TASK BRIEF:
Each record below should be returned exactly, with its pictures left out.

GIVEN DATA:
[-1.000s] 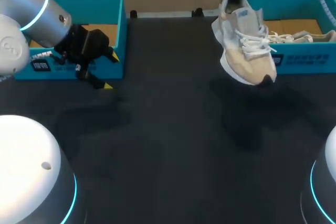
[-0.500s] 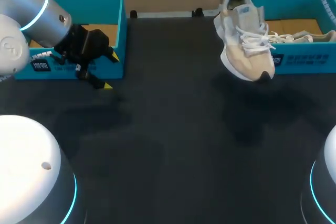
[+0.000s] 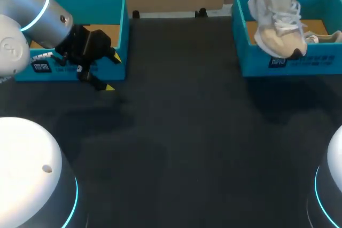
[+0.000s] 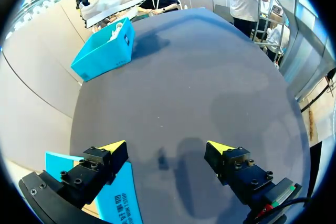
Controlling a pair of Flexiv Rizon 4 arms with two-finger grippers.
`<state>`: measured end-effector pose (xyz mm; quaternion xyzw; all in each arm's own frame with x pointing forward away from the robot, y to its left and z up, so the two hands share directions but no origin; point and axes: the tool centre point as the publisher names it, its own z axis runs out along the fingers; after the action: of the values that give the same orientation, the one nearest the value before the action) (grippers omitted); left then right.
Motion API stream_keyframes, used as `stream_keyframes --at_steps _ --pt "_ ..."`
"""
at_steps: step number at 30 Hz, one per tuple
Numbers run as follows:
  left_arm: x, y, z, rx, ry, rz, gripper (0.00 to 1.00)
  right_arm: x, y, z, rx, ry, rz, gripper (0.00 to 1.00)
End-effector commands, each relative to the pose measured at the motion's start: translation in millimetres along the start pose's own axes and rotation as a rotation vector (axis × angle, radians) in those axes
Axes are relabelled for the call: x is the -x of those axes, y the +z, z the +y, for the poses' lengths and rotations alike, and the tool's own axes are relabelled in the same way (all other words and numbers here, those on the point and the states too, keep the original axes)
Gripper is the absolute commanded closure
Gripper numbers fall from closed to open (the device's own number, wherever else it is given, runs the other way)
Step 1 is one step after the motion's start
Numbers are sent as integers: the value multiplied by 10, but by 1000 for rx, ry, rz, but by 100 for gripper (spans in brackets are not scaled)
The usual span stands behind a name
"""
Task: Take the shoe out of the shoebox, open the shoe tongue, remove and reinsert the insole, then place the shoe into the shoebox
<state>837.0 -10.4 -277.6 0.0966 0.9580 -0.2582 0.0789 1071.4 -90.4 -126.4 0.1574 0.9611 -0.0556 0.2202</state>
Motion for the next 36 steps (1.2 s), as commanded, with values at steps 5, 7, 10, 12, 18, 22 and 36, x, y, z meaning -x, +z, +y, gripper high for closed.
stream_keyframes --at_steps 5,7,10,12,18,22,36 --pt "-7 0 -1 2 1 -1 0 441 305 -329 6 -30 11 100" --pt "-7 0 -1 2 1 -1 0 520 356 -419 -1 -28 5 100" --pt "-7 0 -1 2 1 -1 0 586 396 -496 -16 0 -5 100" --pt "-7 0 -1 2 1 -1 0 586 396 -496 -16 0 -5 100" --pt "-7 0 -1 2 1 -1 0 586 396 -496 -16 0 -5 100" --pt "-7 0 -1 2 1 -1 0 586 396 -496 -16 0 -5 100" --pt "-7 0 -1 2 1 -1 0 902 607 -631 -52 66 -1 100"
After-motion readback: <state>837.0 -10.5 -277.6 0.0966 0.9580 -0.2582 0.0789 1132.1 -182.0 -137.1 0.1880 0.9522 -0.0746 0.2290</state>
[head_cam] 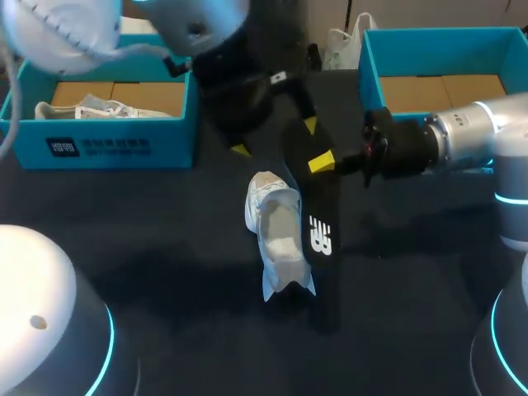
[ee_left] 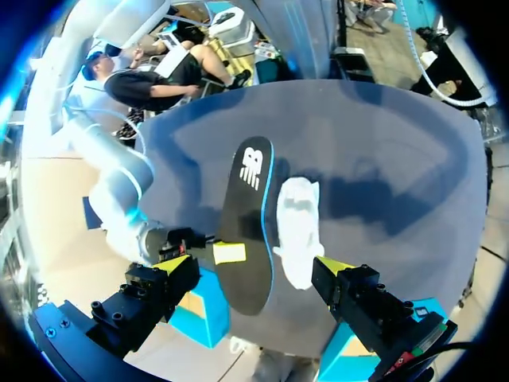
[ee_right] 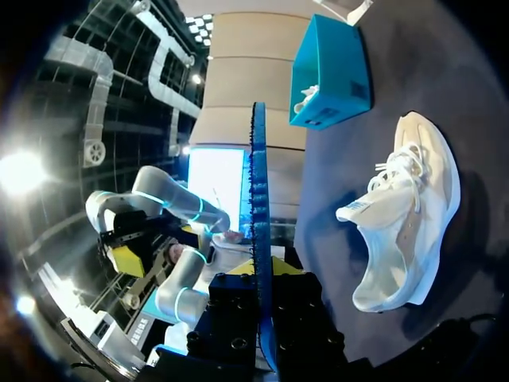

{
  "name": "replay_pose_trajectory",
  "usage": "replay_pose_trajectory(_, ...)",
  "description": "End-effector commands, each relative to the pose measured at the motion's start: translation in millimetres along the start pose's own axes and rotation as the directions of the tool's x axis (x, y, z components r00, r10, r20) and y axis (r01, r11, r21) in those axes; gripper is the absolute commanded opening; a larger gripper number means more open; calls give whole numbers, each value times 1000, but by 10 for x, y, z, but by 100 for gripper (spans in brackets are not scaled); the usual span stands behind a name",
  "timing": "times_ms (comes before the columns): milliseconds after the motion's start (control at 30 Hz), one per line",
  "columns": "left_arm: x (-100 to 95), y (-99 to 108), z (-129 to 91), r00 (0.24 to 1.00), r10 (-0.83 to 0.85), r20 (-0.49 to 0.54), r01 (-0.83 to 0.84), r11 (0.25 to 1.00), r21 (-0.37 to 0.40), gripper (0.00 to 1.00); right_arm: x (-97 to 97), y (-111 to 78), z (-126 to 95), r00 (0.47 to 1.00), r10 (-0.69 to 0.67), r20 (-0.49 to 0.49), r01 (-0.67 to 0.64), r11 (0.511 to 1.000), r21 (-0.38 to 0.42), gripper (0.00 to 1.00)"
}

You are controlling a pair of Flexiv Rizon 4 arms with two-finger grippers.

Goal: Take the shoe out of the shoebox, open the shoe tongue, remove and reinsert the insole, then place the shoe into the shoebox

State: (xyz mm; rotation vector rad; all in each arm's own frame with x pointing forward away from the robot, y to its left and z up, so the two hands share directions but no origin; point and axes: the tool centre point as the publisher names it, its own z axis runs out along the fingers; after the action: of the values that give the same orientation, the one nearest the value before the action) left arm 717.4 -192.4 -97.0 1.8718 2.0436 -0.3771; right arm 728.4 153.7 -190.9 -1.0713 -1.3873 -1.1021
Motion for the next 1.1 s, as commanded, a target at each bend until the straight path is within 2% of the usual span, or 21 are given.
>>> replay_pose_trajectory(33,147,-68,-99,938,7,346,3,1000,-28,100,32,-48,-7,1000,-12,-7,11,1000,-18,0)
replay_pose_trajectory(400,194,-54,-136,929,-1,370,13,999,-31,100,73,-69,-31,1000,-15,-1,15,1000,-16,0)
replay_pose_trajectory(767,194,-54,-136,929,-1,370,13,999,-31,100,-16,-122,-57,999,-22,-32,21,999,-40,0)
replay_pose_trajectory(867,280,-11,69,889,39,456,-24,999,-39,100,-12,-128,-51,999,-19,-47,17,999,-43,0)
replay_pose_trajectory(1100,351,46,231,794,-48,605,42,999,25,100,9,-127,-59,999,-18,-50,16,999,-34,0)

TASK RESPONSE:
[-1.000s] 
[-0.500s] 
[+0.000s] 
[+0.000s] 
Controlling a pair of Flexiv Rizon 4 arms with two-finger grippers.
`<state>`: measured end-effector pose (xyz mm; quaternion xyzw; all in each arm's own frame with x pointing forward away from the robot, y to its left and z up, so the two hands share directions but no origin; point and axes: the tool centre point as the publisher names it, its own z axis runs out along the fingers; after the action: of the values that give the same orientation, the one nearest the value before the action) (grippers omitted); left then right.
Motion API stream_keyframes, used as `stream_keyframes --at_steps _ --pt "_ ..."`
"""
at_steps: step number at 30 Hz, one per tuple
Numbers run as follows:
  left_arm: x, y, z, rx, ry, rz, gripper (0.00 to 1.00)
  right_arm: x, y, z, rx, ry, rz, gripper (0.00 to 1.00)
End-effector commands, each relative to the pose measured at the motion's start: translation in millimetres along the start pose's own axes and rotation as a rotation vector (axis × angle, radians) in those axes
Axes are relabelled for the call: x is the -x of those axes, y the +z, z the +y, for the poses' lengths and rotations alike, and the tool's own axes are relabelled in the same way (all other words and numbers here, those on the point and the states too, keep the original axes)
Gripper is the absolute commanded closure
Gripper numbers fall from closed to open (the device's own number, wherever else it is given, runs the other way)
Step 1 is one step after the motion's start
Numbers are sent as integers: the value multiplied by 10, but by 1000 for rx, ry, rz, but by 100 for gripper (spans in brackets are not scaled)
The usual span stands behind a name
"""
Task: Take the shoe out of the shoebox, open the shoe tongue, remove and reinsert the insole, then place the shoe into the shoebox
<state>837.0 -10.4 -277.6 0.0966 0.9580 -0.2582 0.0789 1071.4 -90.4 -126.4 0.1574 0.9611 -0.0556 0.2202</state>
Motion for the next 36 steps (1.2 s), as commanded, with values at steps 5, 7, 10, 12, 18, 22 and 36, x, y, z meaning -x, +z, +y, gripper high for closed.
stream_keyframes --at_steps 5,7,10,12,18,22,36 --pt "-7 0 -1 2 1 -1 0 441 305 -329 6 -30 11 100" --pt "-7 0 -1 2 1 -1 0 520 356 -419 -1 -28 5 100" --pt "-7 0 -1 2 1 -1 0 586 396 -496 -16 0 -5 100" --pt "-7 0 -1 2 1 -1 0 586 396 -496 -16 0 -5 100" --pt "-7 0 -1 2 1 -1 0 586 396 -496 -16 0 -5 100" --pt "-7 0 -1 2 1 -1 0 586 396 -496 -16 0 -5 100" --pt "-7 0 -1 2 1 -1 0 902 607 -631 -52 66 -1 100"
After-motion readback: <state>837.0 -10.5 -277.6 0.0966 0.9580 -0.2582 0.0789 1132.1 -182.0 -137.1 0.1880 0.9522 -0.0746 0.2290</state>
[head_cam] 
[ee_left] 
[ee_right] 

{
  "name": "replay_pose_trajectory",
  "usage": "replay_pose_trajectory(_, ...)",
  "description": "End-effector commands, each relative to the pose measured at the motion's start: translation in millimetres along the start pose's own axes and rotation as the directions of the tool's x axis (x, y, z components r00, r10, r20) and y axis (r01, r11, r21) in those axes; gripper is the absolute commanded opening; a larger gripper number means more open; calls give whole numbers, each value times 1000, but by 10 for x, y, z, but by 100 for gripper (spans in brackets are not scaled); the usual span stands behind a name",
  "timing": "times_ms (comes before the columns): milliseconds after the motion's start (control at 30 Hz), one per line",
  "columns": "left_arm: x (-100 to 95), y (-99 to 108), z (-129 to 91), r00 (0.24 to 1.00), r10 (-0.83 to 0.85), r20 (-0.49 to 0.54), r01 (-0.83 to 0.84), r11 (0.25 to 1.00), r21 (-0.37 to 0.40), gripper (0.00 to 1.00); right_arm: x (-97 to 97), y (-111 to 78), z (-126 to 95), r00 (0.47 to 1.00), r10 (-0.69 to 0.67), r20 (-0.49 to 0.49), r01 (-0.67 to 0.64), r11 (0.511 to 1.000), r21 (-0.38 to 0.42), gripper (0.00 to 1.00)"
}

You are controlling a pair of Flexiv Rizon 4 arms with two-finger grippers.

Goal: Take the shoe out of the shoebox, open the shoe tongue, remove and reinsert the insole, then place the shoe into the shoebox

State: (xyz mm; rotation vector rad; all in each arm's own frame with x pointing forward away from the robot, y to its left and z up, so the two hands share directions but no origin; point and axes: the tool centre point as the publisher names it, its own z axis runs out along the fingers; after the action: of the values that give the same orientation, the one nearest the value before the action) left arm 717.4 -192.4 -97.0 1.8718 2.0436 -0.3771; right arm 728.4 153.7 -190.9 -1.0713 -1.3873 -1.1021
Motion for the next 1.1 s, as commanded, a target at each bend until the straight path is within 2% of the usual span, or 21 are given.
>>> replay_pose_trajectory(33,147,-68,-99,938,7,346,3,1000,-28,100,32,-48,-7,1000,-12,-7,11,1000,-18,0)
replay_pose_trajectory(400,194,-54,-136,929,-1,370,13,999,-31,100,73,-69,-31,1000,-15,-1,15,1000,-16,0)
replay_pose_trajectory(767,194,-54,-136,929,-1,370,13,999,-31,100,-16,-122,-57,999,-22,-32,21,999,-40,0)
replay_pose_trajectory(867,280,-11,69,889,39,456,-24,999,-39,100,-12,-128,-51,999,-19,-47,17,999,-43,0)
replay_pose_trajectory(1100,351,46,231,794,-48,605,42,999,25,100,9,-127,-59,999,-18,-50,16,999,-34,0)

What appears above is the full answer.